Everyday setting: the artwork interacts with the rhythm of life and the environment, creating an emotional resonance where the digital and the living meet in everyday life.
Thus, the format and context influence how movement, depth, and narrative are perceived. I aim for a subtle balance between individual connection and total immersion in the world of my artworks, respecting the fluidity and energy of each piece, so that the viewer can fully experience the movement, color, vibration of the flows, and the digital life I seek to convey.
Florence Lefebvre. Waltz of Flowers #2, 2022
Regarding the context of experiencing the artwork, how do you think Niio and other companies that distribute digital art on public screens can benefit artists and art lovers? What has been your experience of presenting your work on digital screens in public spaces?
Niio displayed two works from my collection, “Waltz of Flowers” and “LINK,” on a high-quality screen at an event in a prestigious hotel. This was an enriching experience, as it allowed a wide audience to discover my creations and perceive the interaction between digital art and space. Seeing artworks presented on screens demonstrates how essential these exhibitions are in making digital art accessible and introducing it to a diverse audience.

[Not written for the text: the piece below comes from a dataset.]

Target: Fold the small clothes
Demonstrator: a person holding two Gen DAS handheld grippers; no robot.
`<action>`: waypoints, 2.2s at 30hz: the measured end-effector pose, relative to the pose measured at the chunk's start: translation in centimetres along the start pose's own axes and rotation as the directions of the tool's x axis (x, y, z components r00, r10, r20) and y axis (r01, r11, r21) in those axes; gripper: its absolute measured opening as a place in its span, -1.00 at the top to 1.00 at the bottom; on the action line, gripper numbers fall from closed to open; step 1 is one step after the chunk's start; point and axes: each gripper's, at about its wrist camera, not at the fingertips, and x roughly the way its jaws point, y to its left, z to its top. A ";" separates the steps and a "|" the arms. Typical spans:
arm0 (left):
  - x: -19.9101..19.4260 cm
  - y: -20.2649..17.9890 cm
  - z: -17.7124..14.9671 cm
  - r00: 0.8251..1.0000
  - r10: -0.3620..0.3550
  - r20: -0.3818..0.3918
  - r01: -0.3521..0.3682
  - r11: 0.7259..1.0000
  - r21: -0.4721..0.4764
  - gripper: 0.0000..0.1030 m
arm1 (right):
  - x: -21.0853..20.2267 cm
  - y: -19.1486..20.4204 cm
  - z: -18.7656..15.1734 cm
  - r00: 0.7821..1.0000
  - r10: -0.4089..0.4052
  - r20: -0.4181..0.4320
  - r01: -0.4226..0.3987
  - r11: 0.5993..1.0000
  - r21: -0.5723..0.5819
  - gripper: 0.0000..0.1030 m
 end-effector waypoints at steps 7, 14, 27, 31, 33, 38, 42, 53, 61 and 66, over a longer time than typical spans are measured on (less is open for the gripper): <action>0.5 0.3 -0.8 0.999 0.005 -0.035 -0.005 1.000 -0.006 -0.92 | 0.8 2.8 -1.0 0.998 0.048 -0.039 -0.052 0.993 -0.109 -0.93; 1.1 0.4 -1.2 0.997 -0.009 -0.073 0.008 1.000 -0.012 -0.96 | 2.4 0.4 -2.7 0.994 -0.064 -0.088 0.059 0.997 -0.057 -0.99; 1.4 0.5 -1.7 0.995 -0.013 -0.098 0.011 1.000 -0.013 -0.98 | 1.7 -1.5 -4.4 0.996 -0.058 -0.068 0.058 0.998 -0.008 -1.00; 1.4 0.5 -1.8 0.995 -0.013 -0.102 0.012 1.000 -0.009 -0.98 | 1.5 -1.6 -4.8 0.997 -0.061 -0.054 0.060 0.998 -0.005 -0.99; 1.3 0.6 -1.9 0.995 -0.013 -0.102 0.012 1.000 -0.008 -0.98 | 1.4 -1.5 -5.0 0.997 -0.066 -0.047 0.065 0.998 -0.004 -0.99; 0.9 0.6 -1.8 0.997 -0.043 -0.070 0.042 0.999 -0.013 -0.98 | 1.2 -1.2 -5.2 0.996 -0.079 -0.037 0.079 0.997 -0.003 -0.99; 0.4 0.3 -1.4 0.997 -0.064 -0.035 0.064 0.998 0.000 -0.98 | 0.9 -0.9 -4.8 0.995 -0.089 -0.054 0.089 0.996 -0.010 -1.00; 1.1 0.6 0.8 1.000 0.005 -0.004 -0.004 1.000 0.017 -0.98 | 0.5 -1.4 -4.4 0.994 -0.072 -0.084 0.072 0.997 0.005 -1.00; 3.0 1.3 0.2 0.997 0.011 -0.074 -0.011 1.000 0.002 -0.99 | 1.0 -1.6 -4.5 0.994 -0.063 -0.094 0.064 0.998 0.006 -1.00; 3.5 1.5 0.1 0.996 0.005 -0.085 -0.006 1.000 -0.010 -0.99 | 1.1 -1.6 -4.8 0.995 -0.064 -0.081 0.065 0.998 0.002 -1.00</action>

Platforms like Niio and other companies offer artists the opportunity to showcase their work in diverse contexts, where it can come to life and be discovered in a space accessible to all. They allow us, as artists, to reach a sometimes unexpected audience that might not otherwise have had the opportunity to discover my work or that of other artists.
Being exhibited in varied venues and environments is an enriching and unique experience, as each presentation, regardless of the type or size of the screen, allows the artwork to reveal itself differently depending on the space and the audience, while also contributing to the artist’s career and professional development.
“Platforms like Niio and other companies offer artists the opportunity to showcase their work in diverse contexts, where it can come to life and be discovered in a space accessible to all.”